Eduardo Naranjo Cruz

La historia contada con intención de obtener réditos y fomentar la aglutinación social en torno al mito tiene muchas vueltas vaporosas que se diluyen en el tiempo. En la actualidad, con el desarrollo del pensamiento crítico, se ajustan detalles y contrastan escenarios, así es como el gran sabio Sigmund Freud, nos devela un tema interesante que explica muchas cosas actuales.

En su obra “Moisés y el monoteísmo”, este investigador judío, basado en documentos de historiadores serios, señala que el famoso líder de su pueblo fue un príncipe egipcio que perteneció a la dinastía XVIII, la cual “hizo de Egipto un imperio mundial, que de hecho desarrolló las nociones religiosas”.

Moisés, nombre que es una modificación de la fonética judía al nombre original de este egipcio, príncipe de la corte del famoso Ikhnaton o Aquenaton, que, inspirado en nuestra estrella, el Sol, creó una sola divinidad (Aton), que potenciaría mucho las creencias, en vez de la fragmentación de múltiples divinidades que se manejaban, pero el poder de la secta religiosa retornó con furia una vez fallecido el Faraón.

Moisés decidió salir de aquel territorio analizando lo que ocurriría y optó por adoptar al pueblo esclavizado de judíos, los dirigió hacia la búsqueda de tierras propias, Freud señala la práctica de circuncisión como originada en los antiguos egipcios.
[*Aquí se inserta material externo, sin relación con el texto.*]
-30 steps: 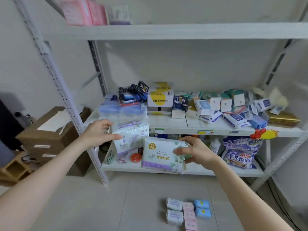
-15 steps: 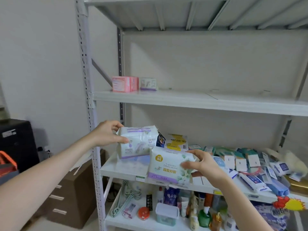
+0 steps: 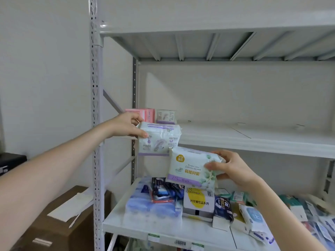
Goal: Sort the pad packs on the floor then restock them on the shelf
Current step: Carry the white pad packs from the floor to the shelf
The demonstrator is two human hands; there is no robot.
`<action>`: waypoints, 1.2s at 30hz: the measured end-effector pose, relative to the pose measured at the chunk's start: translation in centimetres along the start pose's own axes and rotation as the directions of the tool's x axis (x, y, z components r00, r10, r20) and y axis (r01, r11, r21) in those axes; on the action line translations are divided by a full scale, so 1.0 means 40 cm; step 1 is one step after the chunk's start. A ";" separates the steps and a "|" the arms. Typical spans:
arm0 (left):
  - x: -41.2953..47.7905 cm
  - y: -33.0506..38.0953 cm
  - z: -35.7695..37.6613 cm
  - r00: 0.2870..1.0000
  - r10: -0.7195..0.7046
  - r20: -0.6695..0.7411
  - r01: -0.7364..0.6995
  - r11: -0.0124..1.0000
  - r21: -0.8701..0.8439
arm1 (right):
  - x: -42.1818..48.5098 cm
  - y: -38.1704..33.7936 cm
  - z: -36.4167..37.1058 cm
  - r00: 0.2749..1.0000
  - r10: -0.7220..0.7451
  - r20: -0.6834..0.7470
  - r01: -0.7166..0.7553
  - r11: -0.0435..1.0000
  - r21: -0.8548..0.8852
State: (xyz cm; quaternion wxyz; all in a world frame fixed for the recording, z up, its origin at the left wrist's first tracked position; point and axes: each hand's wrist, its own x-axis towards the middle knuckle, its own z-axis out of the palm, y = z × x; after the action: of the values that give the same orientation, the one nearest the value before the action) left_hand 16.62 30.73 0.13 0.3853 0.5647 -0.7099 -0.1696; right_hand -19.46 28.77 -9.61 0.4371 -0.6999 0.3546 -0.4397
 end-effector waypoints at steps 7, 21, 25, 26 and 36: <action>0.193 0.013 -0.092 0.999 0.047 -0.021 -0.046 0.999 0.010 | 0.208 -0.066 -0.021 0.995 -0.087 -0.043 0.087 0.996 -0.015; 0.625 -0.104 -0.216 0.988 0.139 0.073 -0.142 0.989 0.040 | 0.568 -0.088 0.002 0.979 -0.157 -0.130 0.148 0.986 -0.077; 0.735 -0.146 -0.195 0.981 0.151 0.120 -0.155 0.987 0.031 | 0.663 -0.075 -0.015 0.981 -0.145 -0.132 0.129 0.984 -0.121; 0.762 -0.158 -0.189 0.980 0.152 0.128 -0.157 0.987 0.030 | 0.687 -0.072 -0.020 0.981 -0.145 -0.128 0.127 0.983 -0.133; 0.996 -0.259 -0.124 0.968 0.092 0.235 -0.110 0.992 0.063 | 0.912 -0.027 -0.066 0.989 -0.103 -0.107 0.078 0.974 -0.212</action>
State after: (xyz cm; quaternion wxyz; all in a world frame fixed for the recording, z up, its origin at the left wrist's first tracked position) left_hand 24.64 -8.62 10.48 0.2866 0.5183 -0.7836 -0.1875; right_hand -8.59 -3.76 3.17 0.3198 -0.7299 0.3913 -0.4603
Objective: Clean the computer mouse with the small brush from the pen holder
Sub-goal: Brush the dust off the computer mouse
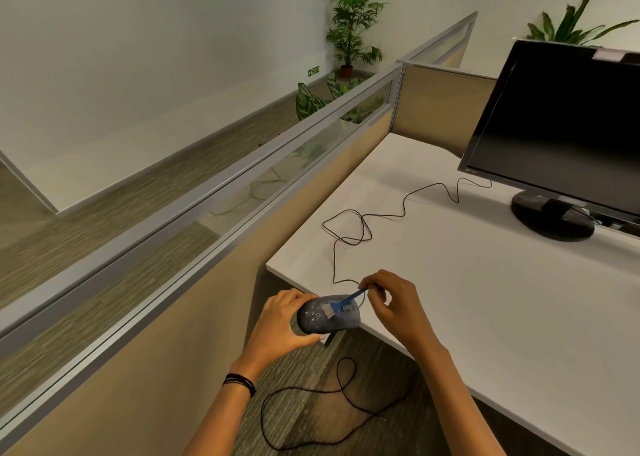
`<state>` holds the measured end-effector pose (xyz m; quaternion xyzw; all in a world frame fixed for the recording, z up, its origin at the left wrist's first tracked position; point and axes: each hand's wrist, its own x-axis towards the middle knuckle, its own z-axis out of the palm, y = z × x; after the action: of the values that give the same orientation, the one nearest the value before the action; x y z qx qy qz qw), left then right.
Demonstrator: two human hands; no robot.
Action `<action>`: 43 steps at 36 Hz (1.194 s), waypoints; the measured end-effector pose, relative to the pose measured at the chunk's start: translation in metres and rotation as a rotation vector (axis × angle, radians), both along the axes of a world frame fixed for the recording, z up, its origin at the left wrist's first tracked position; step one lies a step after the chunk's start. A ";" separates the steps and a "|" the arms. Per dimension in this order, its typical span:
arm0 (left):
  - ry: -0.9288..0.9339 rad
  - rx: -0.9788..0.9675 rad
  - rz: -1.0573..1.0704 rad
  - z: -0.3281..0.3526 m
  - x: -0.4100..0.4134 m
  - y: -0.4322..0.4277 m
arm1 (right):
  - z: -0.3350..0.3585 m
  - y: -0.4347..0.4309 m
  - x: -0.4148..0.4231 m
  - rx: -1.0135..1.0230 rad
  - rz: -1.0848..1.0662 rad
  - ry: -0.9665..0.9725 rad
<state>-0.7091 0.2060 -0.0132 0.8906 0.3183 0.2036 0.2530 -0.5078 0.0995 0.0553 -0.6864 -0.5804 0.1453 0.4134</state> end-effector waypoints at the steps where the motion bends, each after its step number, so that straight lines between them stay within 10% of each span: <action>1: 0.002 -0.002 0.000 -0.001 0.000 0.000 | 0.000 0.000 -0.001 -0.016 0.022 0.000; 43: -0.022 -0.017 0.029 -0.003 -0.009 -0.001 | -0.003 -0.004 0.004 -0.119 0.101 0.003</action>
<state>-0.7177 0.2048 -0.0164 0.8814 0.3302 0.2145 0.2610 -0.5036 0.0951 0.0522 -0.6796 -0.6037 0.2013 0.3649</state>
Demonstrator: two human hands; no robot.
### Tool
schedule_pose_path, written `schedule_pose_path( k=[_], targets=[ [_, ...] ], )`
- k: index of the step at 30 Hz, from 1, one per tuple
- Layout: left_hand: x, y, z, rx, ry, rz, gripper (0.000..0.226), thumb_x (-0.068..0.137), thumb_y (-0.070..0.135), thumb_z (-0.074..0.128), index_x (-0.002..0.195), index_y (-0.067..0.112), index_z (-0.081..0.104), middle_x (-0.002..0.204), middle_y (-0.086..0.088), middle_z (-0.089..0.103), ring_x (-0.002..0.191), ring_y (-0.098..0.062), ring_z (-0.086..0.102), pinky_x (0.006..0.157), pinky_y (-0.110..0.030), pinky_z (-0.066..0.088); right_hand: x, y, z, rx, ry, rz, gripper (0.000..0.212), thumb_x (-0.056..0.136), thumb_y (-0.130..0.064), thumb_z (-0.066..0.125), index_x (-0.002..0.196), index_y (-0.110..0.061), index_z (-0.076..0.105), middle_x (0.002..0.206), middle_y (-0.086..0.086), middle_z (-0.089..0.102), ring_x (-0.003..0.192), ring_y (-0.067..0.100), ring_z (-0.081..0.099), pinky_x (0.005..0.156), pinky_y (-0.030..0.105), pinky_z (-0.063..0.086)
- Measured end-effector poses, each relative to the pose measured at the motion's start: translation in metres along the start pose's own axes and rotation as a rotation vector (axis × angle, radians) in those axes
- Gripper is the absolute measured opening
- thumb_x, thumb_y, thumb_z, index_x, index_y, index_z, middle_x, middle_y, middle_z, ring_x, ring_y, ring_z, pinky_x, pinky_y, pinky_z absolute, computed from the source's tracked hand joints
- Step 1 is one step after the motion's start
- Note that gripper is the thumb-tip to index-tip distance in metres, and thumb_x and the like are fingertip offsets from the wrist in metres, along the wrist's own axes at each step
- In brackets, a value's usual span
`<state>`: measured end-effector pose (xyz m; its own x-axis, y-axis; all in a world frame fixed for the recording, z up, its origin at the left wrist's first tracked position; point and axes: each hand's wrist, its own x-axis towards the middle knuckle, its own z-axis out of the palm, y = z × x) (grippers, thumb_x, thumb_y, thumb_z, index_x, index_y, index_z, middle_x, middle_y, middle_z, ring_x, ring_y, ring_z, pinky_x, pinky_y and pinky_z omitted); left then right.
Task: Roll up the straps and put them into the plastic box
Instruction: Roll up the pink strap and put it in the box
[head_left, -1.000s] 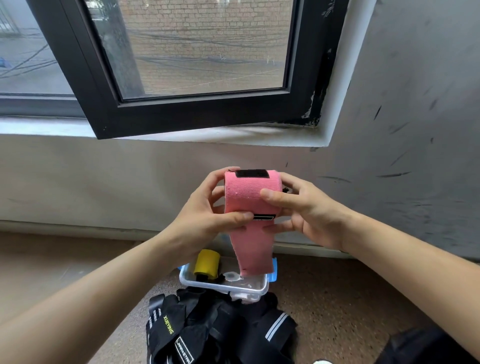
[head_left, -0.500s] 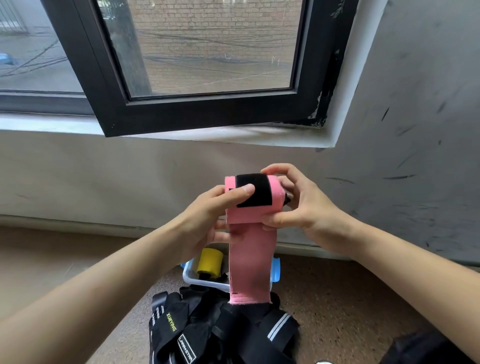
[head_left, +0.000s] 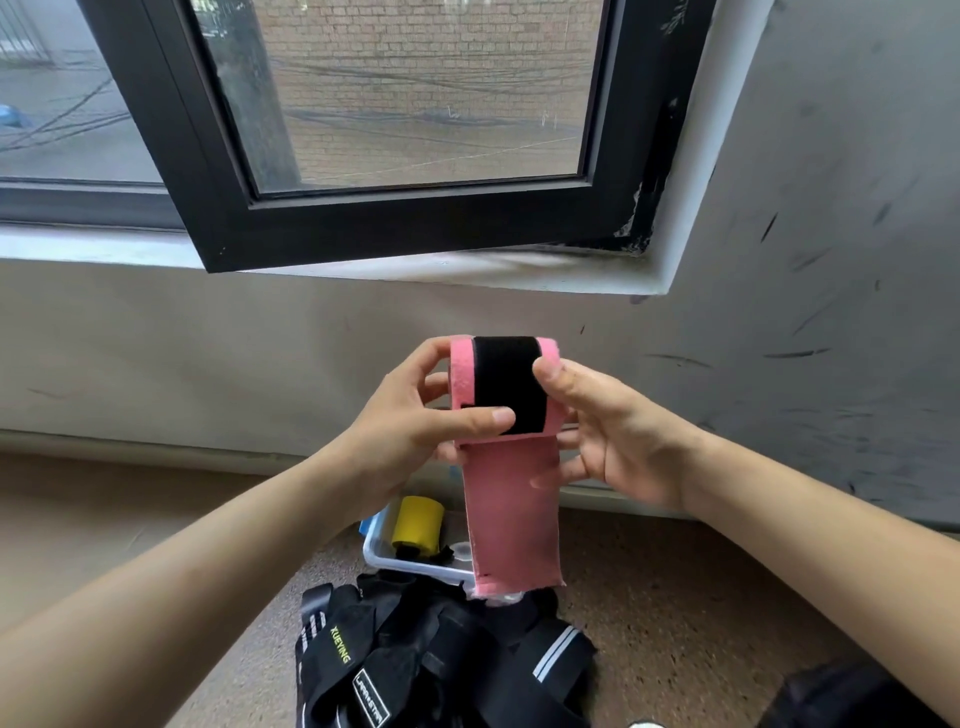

Es evidente que el liderazgo de Moisés se da por su nivel cultural y su fuerte temperamento, que le permitió sacar a ese pueblo de la esclavitud y llevarlos a fundar una nación coherente y con un solo Dios, facilitando su rápido ascenso en la cultura y que, sumadas las nociones heredadas, se convertiría en uno de los actuales dominadores del mundo, que por controvertido que sea, ha tenido numerosos genios en su línea genética.